Exercise objective: Restate word for word the lines of the entries below, starting with the line that holds "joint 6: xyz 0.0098" and ending with the line that holds "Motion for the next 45", and no others.

Stored records

+ + +

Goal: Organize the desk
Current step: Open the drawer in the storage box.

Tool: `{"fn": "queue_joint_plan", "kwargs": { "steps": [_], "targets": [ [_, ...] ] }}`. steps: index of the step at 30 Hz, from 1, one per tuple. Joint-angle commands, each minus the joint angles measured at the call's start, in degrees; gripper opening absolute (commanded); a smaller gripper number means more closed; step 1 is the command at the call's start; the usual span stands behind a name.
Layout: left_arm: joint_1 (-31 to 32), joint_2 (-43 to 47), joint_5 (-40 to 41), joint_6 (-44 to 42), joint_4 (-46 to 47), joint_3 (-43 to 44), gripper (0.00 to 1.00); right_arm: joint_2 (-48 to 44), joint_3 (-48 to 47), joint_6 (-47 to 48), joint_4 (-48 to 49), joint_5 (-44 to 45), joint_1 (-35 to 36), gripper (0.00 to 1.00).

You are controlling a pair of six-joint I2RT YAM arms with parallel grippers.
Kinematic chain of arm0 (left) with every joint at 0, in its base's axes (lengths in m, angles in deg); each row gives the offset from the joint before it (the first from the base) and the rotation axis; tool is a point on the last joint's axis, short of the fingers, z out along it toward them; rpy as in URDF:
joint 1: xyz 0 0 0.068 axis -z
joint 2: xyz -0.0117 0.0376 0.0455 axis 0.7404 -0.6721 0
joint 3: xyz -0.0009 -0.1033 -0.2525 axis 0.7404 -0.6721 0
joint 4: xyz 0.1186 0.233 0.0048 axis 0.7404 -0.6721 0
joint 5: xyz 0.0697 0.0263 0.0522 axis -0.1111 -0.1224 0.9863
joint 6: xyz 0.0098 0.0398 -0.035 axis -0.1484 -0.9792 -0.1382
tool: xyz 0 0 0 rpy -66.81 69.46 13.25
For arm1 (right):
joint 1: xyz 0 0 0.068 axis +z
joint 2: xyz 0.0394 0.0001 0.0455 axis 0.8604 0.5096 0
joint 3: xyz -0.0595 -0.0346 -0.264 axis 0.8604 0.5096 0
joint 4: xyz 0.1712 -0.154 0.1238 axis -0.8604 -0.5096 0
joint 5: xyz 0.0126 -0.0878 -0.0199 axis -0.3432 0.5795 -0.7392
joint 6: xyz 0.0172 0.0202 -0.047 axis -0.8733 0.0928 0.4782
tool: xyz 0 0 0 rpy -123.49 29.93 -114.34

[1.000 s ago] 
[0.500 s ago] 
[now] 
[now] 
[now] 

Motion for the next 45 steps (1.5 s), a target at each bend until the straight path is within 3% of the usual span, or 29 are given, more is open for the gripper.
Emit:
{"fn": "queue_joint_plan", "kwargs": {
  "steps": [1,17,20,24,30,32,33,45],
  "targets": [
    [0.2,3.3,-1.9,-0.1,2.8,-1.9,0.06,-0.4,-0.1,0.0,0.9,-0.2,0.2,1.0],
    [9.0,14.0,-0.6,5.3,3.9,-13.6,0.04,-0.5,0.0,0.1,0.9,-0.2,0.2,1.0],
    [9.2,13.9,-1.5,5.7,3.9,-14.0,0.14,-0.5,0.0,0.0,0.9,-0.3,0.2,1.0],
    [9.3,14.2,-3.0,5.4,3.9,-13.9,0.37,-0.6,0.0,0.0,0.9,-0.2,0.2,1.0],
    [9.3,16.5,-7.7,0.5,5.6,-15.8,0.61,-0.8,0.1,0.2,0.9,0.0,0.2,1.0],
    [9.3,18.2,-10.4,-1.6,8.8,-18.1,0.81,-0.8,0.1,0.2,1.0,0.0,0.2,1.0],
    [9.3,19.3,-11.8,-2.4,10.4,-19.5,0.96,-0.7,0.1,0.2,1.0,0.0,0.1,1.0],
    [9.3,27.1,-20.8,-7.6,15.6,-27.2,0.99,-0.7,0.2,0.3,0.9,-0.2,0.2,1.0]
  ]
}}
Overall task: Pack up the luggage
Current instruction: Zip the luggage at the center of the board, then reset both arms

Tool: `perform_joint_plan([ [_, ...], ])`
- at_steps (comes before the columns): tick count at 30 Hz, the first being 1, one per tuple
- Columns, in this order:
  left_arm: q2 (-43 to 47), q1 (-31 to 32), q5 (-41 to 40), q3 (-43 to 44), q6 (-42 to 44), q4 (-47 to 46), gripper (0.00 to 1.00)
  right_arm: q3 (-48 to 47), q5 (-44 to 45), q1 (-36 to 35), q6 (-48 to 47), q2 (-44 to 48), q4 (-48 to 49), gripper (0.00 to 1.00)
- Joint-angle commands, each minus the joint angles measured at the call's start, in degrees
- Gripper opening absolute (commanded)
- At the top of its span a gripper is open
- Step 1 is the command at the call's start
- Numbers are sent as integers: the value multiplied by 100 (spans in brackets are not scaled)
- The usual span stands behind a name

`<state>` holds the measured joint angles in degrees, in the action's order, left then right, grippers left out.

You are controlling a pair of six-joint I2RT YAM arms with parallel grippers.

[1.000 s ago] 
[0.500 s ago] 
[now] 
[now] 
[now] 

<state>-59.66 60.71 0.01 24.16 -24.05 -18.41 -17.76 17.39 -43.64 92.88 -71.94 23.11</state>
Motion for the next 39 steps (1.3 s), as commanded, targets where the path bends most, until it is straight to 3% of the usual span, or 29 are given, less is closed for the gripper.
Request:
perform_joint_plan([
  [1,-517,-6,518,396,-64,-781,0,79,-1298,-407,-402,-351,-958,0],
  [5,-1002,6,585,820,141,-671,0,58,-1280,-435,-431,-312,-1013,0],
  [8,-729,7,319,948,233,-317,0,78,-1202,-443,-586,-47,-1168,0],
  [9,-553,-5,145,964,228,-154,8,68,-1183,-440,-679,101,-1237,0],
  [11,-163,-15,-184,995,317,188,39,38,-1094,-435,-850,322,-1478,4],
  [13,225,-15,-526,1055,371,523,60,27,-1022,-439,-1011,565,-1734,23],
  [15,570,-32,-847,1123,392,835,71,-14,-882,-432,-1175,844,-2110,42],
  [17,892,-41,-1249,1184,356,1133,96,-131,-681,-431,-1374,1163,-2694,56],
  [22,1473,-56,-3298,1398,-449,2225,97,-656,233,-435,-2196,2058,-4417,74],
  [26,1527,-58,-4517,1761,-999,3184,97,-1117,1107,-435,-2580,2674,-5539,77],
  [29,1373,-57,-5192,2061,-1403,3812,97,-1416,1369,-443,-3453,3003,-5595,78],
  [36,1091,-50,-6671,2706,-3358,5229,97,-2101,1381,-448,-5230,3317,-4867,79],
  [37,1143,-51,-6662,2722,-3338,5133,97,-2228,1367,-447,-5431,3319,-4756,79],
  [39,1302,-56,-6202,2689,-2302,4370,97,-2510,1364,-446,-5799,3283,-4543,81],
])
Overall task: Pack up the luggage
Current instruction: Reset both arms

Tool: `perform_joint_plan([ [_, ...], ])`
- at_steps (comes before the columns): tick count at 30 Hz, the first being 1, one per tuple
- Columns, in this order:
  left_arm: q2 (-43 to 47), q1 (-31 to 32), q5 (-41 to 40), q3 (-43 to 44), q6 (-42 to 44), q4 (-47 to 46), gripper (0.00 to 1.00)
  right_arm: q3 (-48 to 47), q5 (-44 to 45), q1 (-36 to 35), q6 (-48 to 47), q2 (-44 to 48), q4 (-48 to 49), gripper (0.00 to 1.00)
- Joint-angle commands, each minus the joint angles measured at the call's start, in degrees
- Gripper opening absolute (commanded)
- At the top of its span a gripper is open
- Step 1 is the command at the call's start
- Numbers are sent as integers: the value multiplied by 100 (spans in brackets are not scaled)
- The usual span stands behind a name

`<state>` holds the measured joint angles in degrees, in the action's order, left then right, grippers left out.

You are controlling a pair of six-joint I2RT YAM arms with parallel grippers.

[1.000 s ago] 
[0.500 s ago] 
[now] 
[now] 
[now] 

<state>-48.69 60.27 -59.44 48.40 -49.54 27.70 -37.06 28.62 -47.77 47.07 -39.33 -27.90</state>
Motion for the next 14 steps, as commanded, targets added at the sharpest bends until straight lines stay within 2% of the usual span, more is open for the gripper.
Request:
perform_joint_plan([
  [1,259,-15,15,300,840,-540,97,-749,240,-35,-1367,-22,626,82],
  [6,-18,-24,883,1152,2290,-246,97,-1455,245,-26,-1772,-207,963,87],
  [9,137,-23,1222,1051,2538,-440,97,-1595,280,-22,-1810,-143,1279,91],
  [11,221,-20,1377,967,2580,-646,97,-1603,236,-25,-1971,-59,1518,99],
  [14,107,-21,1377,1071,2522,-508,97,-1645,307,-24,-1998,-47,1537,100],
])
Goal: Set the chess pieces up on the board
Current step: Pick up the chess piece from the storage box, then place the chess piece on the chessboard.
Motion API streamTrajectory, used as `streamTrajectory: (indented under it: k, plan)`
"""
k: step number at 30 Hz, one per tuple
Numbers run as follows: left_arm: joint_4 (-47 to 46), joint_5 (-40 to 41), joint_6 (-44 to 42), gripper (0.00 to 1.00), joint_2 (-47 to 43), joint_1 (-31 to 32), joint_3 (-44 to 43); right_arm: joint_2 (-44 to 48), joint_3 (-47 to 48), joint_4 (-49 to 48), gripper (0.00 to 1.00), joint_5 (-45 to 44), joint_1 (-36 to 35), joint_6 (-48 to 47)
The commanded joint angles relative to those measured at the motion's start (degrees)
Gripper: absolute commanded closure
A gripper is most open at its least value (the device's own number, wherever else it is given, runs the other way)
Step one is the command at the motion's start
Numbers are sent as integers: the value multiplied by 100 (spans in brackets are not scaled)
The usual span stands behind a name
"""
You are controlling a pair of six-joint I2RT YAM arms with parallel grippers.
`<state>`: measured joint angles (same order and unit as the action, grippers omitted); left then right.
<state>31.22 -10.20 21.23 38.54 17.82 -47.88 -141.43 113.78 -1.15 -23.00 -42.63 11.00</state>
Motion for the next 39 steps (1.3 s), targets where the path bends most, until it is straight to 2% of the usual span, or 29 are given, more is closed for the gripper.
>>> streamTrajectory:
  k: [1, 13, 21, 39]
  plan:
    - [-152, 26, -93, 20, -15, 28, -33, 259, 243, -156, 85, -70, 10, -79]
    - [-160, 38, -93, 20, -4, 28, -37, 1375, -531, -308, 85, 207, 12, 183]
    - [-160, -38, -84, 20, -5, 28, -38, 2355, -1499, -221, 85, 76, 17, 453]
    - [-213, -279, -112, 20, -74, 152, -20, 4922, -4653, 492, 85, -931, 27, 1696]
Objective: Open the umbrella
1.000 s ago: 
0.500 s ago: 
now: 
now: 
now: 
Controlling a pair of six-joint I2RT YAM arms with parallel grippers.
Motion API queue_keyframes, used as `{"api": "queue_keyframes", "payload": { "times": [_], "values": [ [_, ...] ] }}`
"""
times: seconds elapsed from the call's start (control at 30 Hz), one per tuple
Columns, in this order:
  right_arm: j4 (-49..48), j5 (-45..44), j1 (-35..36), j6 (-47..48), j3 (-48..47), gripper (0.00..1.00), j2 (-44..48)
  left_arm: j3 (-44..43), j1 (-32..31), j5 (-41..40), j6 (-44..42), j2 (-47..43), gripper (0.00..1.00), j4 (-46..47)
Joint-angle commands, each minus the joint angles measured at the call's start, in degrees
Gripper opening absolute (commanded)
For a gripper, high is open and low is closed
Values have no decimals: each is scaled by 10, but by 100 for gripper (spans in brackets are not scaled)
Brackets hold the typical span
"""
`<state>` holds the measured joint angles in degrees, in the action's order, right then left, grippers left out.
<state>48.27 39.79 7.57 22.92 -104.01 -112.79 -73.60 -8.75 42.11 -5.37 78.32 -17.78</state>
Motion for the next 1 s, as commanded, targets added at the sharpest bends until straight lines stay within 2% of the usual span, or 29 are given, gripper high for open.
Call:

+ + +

Written answer:
joint 6: xyz 0.0098 0.0398 -0.035 axis -0.1484 -0.9792 -0.1382
tool: xyz 0 0 0 rpy -66.81 69.46 13.25
For arm1 (right):
joint 1: xyz 0 0 0.068 axis +z
joint 2: xyz 0.0394 0.0001 0.0455 axis 0.8604 0.5096 0
joint 3: xyz -0.0595 -0.0346 -0.264 axis 0.8604 0.5096 0
joint 4: xyz 0.1712 -0.154 0.1238 axis -0.8604 -0.5096 0
joint 5: xyz 0.0126 -0.0878 -0.0199 axis -0.3432 0.5795 -0.7392
joint 6: xyz 0.0172 0.0202 -0.047 axis -0.8733 0.0928 0.4782
tool: xyz 0 0 0 rpy -123.49 29.93 -114.34

[1.000 s ago] 
[0.500 s ago] 
[now] 
[now] 
[now] 

Motion for the next 45 steps (1.5 s), a target at each bend until the straight path is within 3% of the usual span, or 29 are given, more is open for the gripper.

For this exercise, nothing further remains to be done.